WHAT IS NEEDED> What you write should be an exact copy of the material, from its first line through the line containing "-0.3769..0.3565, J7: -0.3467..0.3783".

DATA TO USE>
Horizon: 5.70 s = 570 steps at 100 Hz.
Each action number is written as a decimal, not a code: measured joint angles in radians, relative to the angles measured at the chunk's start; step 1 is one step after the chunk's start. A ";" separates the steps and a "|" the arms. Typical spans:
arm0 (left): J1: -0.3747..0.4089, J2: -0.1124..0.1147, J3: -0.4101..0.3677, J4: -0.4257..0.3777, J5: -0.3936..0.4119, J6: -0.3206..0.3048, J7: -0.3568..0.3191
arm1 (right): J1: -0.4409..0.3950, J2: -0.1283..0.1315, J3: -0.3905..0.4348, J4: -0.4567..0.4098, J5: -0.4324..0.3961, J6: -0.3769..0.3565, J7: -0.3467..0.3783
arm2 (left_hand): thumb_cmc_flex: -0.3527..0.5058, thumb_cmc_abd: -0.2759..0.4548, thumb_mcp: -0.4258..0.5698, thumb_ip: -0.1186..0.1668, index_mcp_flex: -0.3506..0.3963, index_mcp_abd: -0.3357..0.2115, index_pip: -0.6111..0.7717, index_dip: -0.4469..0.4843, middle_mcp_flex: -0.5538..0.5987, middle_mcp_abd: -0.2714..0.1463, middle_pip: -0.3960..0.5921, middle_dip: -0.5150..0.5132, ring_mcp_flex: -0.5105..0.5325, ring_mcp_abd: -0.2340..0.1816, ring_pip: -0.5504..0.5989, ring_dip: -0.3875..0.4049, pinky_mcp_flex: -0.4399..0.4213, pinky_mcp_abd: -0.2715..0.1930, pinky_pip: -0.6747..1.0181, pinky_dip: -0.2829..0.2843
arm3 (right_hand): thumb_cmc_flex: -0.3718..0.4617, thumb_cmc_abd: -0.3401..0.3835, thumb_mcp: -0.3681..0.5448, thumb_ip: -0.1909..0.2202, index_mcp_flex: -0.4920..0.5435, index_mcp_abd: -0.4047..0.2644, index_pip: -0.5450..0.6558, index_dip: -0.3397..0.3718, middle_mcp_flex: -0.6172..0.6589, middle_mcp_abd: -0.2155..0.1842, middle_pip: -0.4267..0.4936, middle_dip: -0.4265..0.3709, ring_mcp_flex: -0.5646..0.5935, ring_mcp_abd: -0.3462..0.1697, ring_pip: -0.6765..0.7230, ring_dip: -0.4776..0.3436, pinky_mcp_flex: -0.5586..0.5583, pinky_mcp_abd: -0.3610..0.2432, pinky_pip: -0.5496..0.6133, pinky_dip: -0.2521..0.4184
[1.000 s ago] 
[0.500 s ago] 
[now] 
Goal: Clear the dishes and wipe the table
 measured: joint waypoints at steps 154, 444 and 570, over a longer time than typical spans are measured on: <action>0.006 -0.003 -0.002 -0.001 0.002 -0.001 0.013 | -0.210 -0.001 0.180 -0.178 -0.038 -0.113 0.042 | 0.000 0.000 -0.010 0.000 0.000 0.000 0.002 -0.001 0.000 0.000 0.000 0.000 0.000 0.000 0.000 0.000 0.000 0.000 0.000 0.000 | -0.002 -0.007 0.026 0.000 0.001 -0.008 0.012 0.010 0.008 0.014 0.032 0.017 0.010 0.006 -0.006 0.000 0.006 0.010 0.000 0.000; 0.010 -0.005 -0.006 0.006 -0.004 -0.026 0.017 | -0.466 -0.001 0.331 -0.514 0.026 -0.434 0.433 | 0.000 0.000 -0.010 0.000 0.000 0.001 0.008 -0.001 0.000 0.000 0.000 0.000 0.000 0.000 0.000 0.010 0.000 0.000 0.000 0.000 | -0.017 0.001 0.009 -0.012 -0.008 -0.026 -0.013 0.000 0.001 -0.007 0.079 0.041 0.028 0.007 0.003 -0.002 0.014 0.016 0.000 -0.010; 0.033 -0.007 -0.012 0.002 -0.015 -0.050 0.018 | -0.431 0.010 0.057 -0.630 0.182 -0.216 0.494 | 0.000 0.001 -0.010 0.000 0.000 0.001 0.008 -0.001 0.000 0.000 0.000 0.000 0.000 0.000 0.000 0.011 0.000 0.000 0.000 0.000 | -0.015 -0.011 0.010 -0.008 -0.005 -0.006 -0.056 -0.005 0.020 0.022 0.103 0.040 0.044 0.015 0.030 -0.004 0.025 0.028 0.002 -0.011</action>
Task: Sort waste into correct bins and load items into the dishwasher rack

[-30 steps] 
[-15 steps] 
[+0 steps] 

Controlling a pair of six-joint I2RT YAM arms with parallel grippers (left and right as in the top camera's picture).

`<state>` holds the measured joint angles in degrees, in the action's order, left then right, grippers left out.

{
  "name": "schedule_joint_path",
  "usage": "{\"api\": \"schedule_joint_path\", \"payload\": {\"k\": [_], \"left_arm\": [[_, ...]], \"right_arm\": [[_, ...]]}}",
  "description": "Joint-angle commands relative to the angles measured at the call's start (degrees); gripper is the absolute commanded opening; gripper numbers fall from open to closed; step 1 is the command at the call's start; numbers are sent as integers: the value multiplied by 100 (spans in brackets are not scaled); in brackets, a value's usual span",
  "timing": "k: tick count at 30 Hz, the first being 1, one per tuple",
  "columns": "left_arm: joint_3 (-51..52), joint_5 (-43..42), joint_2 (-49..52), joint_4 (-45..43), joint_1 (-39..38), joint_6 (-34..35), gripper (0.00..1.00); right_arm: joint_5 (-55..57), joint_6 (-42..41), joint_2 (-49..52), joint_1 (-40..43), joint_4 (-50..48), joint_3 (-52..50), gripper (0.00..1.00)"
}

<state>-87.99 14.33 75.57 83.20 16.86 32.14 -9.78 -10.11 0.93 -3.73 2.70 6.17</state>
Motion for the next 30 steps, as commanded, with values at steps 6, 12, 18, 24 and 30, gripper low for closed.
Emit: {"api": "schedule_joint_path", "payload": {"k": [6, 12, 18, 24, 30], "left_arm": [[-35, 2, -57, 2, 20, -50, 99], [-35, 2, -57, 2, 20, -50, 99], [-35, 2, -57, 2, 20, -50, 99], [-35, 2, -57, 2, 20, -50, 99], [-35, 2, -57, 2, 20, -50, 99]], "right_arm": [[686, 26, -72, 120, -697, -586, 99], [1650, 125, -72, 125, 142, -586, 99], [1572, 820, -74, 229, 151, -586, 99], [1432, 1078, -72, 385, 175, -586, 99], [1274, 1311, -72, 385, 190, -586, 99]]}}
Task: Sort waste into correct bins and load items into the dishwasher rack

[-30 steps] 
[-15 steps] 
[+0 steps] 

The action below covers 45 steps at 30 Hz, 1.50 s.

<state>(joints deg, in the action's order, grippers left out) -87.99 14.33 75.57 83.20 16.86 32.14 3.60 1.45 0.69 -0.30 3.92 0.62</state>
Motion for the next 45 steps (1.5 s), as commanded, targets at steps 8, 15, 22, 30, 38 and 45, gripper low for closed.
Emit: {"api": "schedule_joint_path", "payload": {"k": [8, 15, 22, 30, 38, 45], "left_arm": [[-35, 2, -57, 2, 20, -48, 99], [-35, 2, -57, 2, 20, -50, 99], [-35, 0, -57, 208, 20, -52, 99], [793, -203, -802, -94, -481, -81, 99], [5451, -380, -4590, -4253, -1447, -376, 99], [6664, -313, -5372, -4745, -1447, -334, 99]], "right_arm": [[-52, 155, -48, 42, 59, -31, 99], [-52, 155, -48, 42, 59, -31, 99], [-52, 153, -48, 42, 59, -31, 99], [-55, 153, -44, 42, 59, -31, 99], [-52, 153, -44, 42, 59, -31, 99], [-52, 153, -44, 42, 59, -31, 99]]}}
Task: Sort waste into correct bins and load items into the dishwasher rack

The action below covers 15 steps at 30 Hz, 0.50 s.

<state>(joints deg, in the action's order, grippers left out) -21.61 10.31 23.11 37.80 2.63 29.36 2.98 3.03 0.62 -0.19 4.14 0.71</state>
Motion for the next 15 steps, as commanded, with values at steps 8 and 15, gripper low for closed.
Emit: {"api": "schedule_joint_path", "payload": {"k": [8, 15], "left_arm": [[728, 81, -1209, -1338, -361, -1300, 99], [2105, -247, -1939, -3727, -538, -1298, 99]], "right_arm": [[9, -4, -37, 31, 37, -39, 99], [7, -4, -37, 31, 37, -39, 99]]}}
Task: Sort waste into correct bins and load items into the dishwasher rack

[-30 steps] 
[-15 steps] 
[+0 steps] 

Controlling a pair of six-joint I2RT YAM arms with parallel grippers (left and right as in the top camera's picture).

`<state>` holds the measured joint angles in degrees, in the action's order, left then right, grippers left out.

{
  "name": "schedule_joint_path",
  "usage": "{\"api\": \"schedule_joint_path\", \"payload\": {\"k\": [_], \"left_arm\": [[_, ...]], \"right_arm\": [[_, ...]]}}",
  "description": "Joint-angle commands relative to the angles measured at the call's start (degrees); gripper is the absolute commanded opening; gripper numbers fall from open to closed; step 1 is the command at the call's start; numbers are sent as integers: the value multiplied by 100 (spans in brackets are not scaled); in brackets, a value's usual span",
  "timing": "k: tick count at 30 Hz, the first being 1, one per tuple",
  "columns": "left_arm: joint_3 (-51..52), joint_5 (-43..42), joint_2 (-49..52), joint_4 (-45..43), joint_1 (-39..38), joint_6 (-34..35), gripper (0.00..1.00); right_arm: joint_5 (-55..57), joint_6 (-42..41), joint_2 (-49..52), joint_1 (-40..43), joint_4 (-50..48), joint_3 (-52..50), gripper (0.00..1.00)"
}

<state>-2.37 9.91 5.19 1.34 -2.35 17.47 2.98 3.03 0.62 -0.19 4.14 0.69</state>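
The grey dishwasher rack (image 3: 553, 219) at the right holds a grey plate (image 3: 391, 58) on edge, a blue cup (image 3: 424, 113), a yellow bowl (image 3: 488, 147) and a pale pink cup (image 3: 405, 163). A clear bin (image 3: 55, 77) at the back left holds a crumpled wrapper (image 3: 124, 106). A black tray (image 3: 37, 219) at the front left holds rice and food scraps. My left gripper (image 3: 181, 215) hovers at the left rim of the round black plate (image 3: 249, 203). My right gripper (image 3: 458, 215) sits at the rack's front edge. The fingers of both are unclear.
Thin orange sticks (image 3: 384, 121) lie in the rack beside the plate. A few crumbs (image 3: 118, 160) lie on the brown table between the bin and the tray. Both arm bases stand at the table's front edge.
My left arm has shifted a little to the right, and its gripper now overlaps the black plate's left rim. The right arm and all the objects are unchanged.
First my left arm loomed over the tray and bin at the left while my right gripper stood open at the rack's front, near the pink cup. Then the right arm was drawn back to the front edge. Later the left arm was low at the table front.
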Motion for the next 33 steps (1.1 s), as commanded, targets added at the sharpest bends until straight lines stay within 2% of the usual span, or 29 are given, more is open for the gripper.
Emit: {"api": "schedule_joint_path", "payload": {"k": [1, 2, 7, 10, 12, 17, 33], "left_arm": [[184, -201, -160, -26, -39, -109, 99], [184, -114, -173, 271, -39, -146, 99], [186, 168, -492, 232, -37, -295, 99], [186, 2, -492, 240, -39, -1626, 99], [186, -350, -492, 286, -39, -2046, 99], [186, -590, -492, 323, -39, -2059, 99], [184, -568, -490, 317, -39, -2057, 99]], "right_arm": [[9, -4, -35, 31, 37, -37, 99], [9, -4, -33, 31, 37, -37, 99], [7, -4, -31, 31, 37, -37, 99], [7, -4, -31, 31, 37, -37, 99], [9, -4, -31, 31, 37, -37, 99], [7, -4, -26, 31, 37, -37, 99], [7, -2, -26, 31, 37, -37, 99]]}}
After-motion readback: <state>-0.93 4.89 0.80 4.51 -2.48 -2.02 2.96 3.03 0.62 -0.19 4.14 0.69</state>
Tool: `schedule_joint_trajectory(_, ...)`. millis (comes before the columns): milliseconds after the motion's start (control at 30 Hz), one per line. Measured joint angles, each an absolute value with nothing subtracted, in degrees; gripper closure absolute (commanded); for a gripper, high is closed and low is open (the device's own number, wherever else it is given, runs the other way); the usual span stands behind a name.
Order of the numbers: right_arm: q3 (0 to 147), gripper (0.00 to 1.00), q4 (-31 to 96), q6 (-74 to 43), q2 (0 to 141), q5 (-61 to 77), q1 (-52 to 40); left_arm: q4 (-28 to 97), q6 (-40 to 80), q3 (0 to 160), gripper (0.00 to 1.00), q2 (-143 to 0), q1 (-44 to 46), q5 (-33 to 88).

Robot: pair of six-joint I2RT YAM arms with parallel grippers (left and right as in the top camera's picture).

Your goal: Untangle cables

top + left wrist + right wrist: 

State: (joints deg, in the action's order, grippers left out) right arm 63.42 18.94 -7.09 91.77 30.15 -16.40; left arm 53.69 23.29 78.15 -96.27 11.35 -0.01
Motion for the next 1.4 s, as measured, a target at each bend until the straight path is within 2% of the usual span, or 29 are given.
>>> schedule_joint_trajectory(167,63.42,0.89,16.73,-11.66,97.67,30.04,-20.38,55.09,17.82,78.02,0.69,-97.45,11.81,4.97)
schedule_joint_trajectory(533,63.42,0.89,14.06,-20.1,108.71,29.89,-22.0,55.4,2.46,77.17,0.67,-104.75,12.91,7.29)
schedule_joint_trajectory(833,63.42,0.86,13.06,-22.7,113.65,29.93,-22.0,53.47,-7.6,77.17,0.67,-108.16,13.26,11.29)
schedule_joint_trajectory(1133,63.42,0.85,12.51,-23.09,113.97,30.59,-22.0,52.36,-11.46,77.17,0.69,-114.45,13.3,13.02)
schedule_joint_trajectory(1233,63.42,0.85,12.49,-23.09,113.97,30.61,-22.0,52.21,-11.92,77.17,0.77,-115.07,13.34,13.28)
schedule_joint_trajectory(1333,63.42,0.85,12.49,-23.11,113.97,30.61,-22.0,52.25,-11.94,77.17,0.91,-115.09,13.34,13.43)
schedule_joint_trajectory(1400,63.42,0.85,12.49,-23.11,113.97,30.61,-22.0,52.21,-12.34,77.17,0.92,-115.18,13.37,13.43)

ANSWER SPACE>
Horizon: 5.70 s = 570 steps at 100 Hz.
Each action number is written as a decimal, not a code: measured joint angles in radians, relative to the angles measured at the chunk's start; step 1 is one step after the chunk's start. A ";" separates the steps and a "|" the arms. Typical spans:
arm0 (left): J1: -0.3747..0.4089, J2: -0.1124..0.1147, J3: -0.4101..0.3677, J4: -0.4257..0.3777, J5: -0.3936..0.4119, J6: -0.3206..0.3048, J7: -0.3568..0.3191
arm1 (right): J1: -0.4409..0.3950, J2: -0.1283..0.1315, J3: -0.3905..0.4348, J4: -0.4567..0.4098, J5: -0.4324..0.3961, J6: -0.3769..0.3565, J7: -0.3467..0.3783

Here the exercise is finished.